[Opening Material provided section]
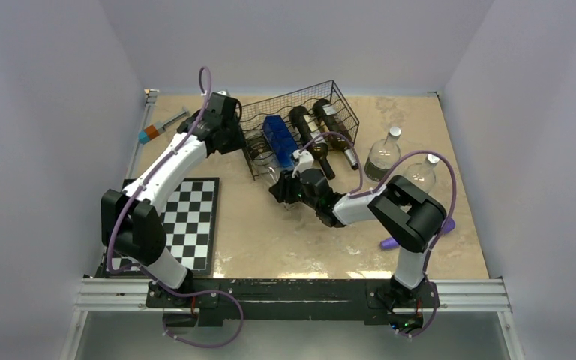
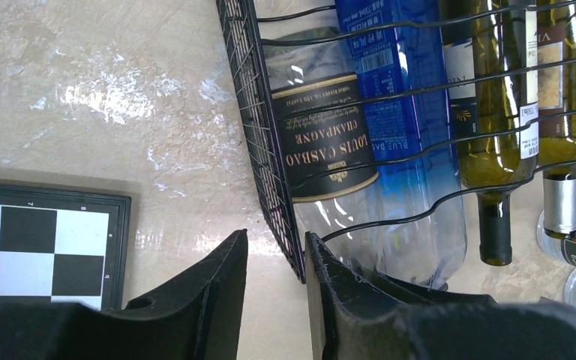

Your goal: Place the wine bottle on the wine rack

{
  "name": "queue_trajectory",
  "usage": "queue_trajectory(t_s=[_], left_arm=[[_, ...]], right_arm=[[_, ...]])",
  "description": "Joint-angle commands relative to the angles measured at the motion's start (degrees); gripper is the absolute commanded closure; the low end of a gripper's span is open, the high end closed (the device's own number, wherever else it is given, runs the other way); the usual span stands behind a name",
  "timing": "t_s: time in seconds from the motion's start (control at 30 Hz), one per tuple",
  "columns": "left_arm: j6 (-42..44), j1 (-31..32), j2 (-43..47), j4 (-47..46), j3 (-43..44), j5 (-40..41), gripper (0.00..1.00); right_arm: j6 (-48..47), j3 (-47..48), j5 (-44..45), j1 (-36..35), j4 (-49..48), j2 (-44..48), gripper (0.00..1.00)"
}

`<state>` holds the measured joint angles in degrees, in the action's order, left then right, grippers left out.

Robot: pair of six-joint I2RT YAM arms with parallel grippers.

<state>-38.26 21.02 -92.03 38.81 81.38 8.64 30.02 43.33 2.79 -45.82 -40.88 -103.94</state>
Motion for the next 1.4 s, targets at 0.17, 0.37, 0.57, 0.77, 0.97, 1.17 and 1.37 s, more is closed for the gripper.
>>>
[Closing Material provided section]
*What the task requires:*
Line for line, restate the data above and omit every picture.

*Completed task:*
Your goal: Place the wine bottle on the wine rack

{
  "name": "queue_trajectory",
  "usage": "queue_trajectory(t_s=[_], left_arm=[[_, ...]], right_arm=[[_, ...]])",
  "description": "Joint-angle commands relative to the angles measured at the motion's start (degrees); gripper is the absolute commanded closure; the low end of a gripper's span is open, the high end closed (the device's own number, wherever else it is given, runs the other way); the usual span stands behind a name",
  "timing": "t_s: time in seconds from the motion's start (control at 30 Hz), one per tuple",
  "columns": "left_arm: j6 (-42..44), j1 (-31..32), j2 (-43..47), j4 (-47..46), j3 (-43..44), j5 (-40..41), gripper (0.00..1.00); right_arm: j6 (-48..47), j3 (-47..48), j5 (-44..45), j1 (-36..35), j4 (-49..48), j2 (-44..48), gripper (0.00..1.00)"
}

`<state>` holds the measured joint angles in degrees, in the action's order, left then right, grippers left out.

Robot: pair of six-joint I2RT YAM arms with parallel grippers.

<state>-38.26 21.02 -92.03 38.81 81.38 8.64 30.02 43.33 2.79 -45.82 -40.88 -103.94</state>
Motion for the next 1.4 s, targets at 0.17, 0.37, 0.57, 0.77, 0.97, 1.17 and 1.37 s, more is closed for the gripper.
>>>

Nothing else goes in the answer.